Much of the genome of any species is in what are called ``non-coding'' regions. These are sections of the DNA strand that might be there for structural purposes (e.g. to help fold the strand into its familiar double helix shape), or simply in sections that do not code for any function.
If a mutation occurs in a non-coding region then it will likely have little or no effect. Even if it occurs in a coding region -- for example a region that contains codes for amino acids used to build vital proteins -- it might not have an adverse effect. For example, a substitution that turns CUU into CUA in an RNA molecule will have no effect, since both are codes for the same amino acid (leucine). Mutations that do have an observable effect may lead to very minor changes in the organism -- e.g. blue eyes instead of brown -- but they could also be lethal -- for example a fatal allergy to a common food source.

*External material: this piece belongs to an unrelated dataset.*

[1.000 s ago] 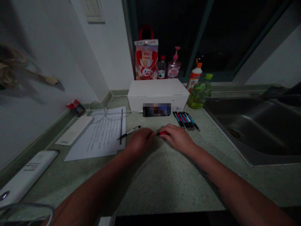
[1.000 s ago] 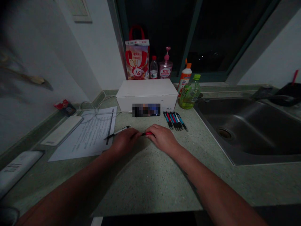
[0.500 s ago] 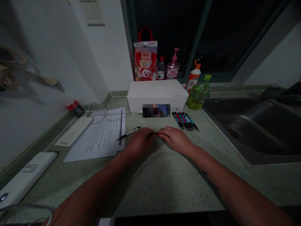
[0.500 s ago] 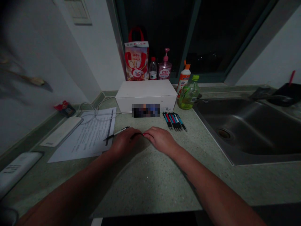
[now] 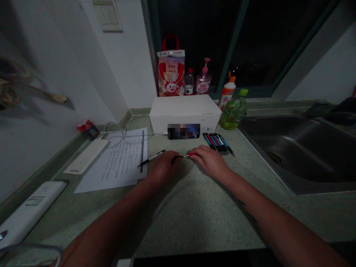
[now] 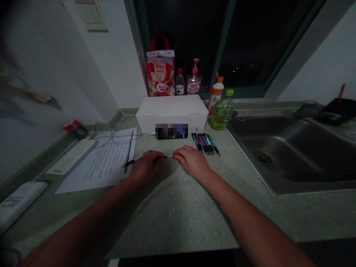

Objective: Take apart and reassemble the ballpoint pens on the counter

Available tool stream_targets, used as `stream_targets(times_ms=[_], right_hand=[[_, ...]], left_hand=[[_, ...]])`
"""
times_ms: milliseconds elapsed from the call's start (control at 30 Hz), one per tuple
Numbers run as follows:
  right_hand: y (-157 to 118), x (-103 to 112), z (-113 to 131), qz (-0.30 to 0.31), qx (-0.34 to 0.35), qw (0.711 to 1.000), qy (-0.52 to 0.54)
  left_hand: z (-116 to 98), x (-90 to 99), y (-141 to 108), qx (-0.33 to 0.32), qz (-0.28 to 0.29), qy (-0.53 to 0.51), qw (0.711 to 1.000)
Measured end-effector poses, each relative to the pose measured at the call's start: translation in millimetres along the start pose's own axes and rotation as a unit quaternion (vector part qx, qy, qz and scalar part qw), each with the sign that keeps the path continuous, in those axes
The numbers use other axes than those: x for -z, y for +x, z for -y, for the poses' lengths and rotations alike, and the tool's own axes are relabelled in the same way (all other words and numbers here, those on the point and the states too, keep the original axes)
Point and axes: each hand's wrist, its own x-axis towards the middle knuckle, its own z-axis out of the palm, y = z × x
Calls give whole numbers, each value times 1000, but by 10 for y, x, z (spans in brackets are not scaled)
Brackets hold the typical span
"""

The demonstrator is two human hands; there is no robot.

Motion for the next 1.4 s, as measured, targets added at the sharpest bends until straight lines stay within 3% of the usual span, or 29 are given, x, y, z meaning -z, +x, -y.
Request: stream_targets(times_ms=[133, 300, 433, 533, 633, 1100, 1400], right_hand=[[8, -18, -32, -18, -20, 1000, -4], [19, -13, -61, -36, -40, 998, -11], [22, -5, -75, -35, -33, 999, -10], [20, -13, -61, -5, -5, 1000, 1], [16, -19, -31, 22, 25, 999, 3], [-11, 21, 1, 26, 58, 998, 25], [-11, 36, -40, -3, 28, 999, 35]], left_hand=[[13, 22, 3, 31, -24, -11, 999], [51, 68, 21, 29, -95, -19, 995], [58, 69, 24, -21, -96, 2, 995], [48, 51, 22, -90, -63, 38, 993], [41, 44, 19, -114, -70, 44, 990], [39, 42, 6, -78, -65, 14, 995], [46, 79, 7, -57, -136, -13, 989]])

It is possible a mutation could be favorable, for example sharper visual accuity that makes a predatory animal a more effective hunter. In general, however, the vast majority (97%) of all mutations are either harmful or neutral.
If a mutation occurs in a recessive gene it may not be expressed, i.e. the effects of the mutation will not be seen. In these cases the mutation is carried in the genes of the individual, and may be passed on to successive generations, only to show up as a harmful mutation in a later generation when an individual with homozygous recessive genes is produced.